### Activity
Which lines run from the line with "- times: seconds" through the line with "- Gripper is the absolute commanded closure" in the entries below? Print them exactly, both ends included, and nothing more.

Stored data:

•••

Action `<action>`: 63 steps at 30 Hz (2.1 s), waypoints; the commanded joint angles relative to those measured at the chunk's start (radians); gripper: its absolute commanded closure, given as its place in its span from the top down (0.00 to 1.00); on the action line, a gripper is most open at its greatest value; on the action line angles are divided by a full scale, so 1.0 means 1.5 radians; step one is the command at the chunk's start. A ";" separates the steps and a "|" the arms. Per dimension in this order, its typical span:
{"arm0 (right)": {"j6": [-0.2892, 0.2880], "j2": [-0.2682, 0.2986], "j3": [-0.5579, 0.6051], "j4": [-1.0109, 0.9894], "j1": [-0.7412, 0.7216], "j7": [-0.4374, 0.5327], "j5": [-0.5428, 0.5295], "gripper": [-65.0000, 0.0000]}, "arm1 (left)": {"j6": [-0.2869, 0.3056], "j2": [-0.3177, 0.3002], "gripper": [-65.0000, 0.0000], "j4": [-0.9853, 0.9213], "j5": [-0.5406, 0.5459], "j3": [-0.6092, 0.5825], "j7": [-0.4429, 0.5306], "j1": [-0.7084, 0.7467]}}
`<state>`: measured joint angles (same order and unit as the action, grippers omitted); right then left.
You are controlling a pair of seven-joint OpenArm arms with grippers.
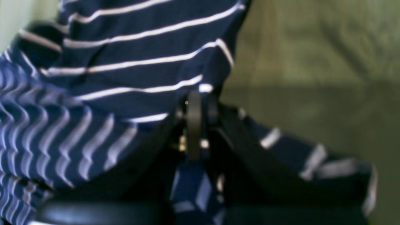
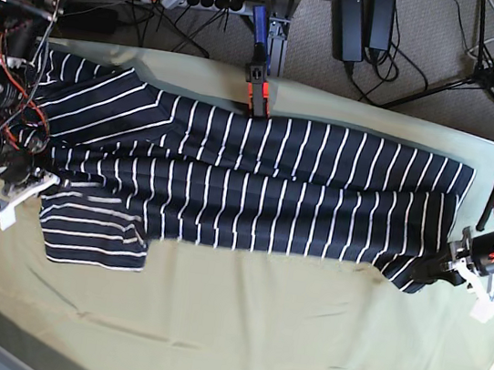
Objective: Fold the T-shirt properly
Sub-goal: 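Fold the gripped edge over the shirt with both grippers, forming a narrow strip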
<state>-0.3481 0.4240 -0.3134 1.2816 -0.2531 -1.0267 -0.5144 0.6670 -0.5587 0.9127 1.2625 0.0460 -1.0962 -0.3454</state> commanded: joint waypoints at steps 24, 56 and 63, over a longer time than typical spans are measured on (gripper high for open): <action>-0.028 0.094 -0.031 0.137 0.179 -0.021 -0.077 0.00 | 0.021 -0.071 0.00 0.266 0.037 0.003 -0.030 0.181; -0.015 0.076 -0.031 -0.078 -0.049 0.101 -0.023 0.62 | 0.021 -0.067 0.00 0.266 0.026 0.003 -0.038 0.181; -0.015 0.059 -0.031 -0.154 -0.062 0.134 -0.015 0.62 | 0.021 -0.064 0.00 0.266 0.031 0.003 -0.037 0.181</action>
<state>-0.3450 0.4923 -0.3531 1.0378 -0.3195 -0.8459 -0.5278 0.6781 -0.6373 1.2968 1.2861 0.0441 -1.1633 -0.0582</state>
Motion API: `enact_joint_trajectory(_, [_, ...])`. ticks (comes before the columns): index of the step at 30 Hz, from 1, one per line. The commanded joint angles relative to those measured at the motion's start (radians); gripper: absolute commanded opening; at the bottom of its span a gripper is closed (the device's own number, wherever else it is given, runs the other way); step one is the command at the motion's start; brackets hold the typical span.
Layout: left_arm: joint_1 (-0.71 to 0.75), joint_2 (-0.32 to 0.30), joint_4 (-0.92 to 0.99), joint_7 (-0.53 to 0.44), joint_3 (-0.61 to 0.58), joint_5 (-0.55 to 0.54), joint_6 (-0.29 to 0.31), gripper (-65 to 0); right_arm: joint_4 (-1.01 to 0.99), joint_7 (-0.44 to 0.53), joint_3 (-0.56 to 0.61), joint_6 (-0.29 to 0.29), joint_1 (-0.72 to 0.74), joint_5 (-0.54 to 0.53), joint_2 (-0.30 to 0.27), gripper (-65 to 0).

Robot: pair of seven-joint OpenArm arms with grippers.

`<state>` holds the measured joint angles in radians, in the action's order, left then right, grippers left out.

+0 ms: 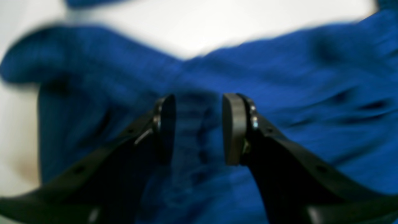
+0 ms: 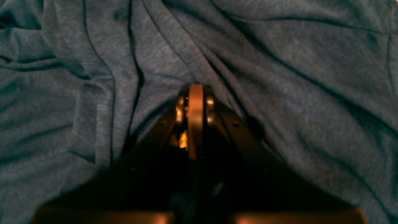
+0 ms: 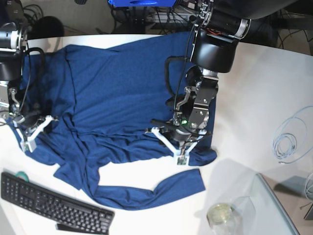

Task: Layout the t-shirt on the table in an organized manner, then fold the t-shirt properly
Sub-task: 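Grasp the sleeve with the left gripper and drag it along the hem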

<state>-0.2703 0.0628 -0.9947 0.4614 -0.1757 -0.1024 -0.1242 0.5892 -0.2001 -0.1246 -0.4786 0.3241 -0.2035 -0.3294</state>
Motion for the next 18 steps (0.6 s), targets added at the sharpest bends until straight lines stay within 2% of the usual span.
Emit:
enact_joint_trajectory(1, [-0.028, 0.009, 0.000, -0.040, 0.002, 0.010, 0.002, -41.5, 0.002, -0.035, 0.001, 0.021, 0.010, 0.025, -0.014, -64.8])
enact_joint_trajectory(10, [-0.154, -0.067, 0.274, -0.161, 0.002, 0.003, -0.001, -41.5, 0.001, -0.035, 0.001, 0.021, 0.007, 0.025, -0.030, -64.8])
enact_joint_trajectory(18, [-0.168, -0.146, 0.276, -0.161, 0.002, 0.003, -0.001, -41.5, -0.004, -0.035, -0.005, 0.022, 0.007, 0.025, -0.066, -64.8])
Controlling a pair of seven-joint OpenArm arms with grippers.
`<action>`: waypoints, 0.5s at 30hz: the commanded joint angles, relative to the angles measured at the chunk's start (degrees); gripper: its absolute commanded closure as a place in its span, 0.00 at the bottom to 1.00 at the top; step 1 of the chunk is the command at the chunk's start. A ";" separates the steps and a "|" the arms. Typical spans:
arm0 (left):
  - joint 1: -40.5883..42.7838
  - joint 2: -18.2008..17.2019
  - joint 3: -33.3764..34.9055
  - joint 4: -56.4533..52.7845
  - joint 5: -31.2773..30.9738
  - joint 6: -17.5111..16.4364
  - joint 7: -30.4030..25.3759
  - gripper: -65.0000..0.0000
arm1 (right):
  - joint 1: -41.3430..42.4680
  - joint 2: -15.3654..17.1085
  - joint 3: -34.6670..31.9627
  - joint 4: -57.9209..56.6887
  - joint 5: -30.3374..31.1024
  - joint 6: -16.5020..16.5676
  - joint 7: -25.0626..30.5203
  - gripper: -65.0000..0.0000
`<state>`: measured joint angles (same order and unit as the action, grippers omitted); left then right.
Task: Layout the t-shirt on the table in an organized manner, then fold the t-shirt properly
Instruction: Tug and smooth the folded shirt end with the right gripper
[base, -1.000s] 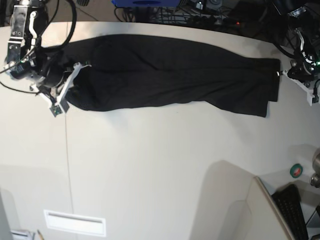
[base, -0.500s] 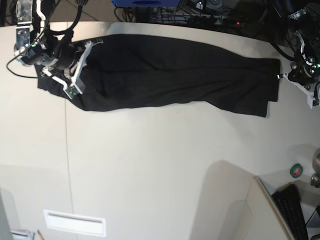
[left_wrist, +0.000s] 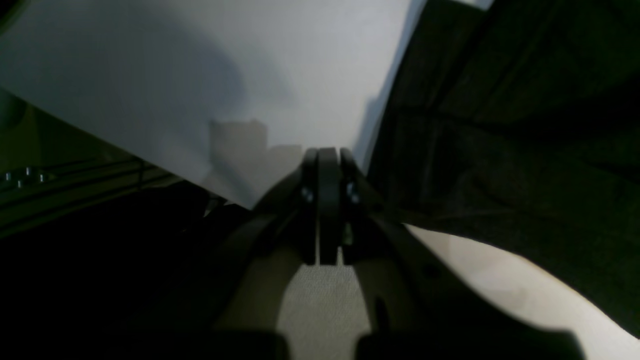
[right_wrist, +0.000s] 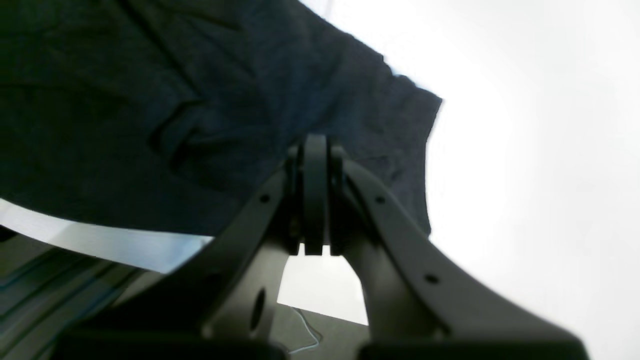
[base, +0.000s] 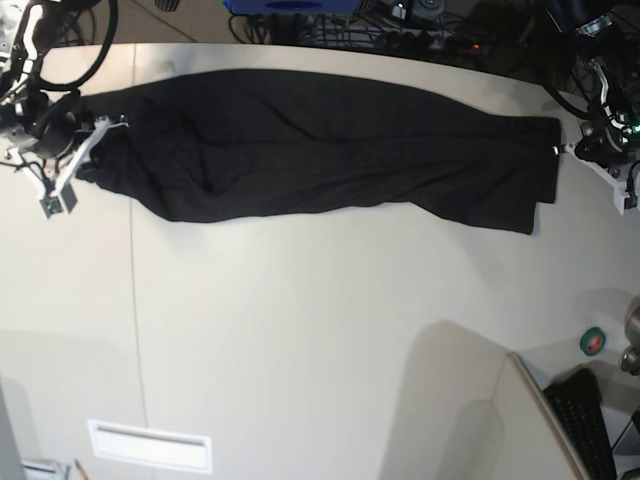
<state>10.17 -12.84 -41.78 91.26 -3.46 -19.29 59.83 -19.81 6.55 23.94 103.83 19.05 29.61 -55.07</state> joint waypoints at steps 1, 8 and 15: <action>-0.55 -1.18 -0.20 1.09 0.08 0.43 -0.54 1.00 | -0.54 0.35 0.10 0.74 0.25 0.07 0.52 1.00; -0.46 -1.18 -0.20 1.09 0.08 0.43 -0.54 1.00 | -3.00 -1.40 0.10 -1.55 0.16 -0.11 0.78 1.00; -0.46 -1.09 -0.20 1.09 0.08 0.43 -0.54 1.00 | 1.48 -0.79 0.28 -12.27 0.16 -0.11 1.31 1.00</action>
<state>10.02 -12.88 -41.80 91.33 -3.40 -19.29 59.81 -18.57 4.86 23.90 90.83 18.57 29.50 -54.57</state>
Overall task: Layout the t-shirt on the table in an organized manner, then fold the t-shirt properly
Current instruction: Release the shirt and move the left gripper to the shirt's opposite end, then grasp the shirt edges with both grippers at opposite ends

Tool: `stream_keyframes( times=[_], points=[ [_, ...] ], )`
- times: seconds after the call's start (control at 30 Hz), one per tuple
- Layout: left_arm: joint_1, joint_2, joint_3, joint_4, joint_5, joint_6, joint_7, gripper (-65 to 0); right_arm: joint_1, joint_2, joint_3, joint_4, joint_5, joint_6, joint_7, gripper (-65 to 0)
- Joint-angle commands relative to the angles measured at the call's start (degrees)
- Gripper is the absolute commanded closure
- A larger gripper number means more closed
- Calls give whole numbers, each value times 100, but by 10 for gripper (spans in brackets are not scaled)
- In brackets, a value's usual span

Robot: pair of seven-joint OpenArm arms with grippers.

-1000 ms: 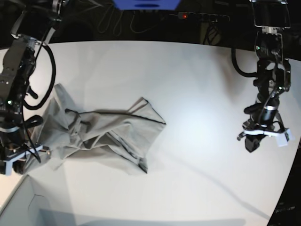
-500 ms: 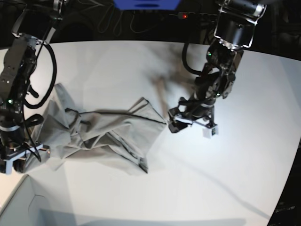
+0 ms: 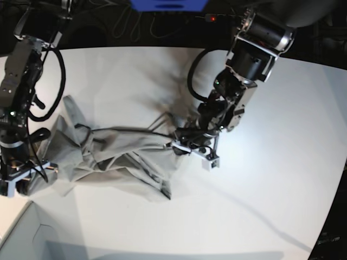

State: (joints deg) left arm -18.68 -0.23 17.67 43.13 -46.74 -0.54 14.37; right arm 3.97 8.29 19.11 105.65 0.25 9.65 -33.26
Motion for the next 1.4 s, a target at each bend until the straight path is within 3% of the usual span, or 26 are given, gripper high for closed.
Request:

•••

### Exercise response
- times: seconds after the call's start (control at 30 Hz), one per tuple
- Layout: left_arm: joint_1, joint_2, joint_3, joint_4, joint_5, joint_6, joint_7, gripper (-65 to 0); right_arm: joint_1, joint_2, joint_3, joint_4, joint_5, joint_6, joint_7, gripper (-65 to 0)
- Joint-angle commands relative to the angles measured at the call's start (degrees)
- Gripper is the absolute commanded closure

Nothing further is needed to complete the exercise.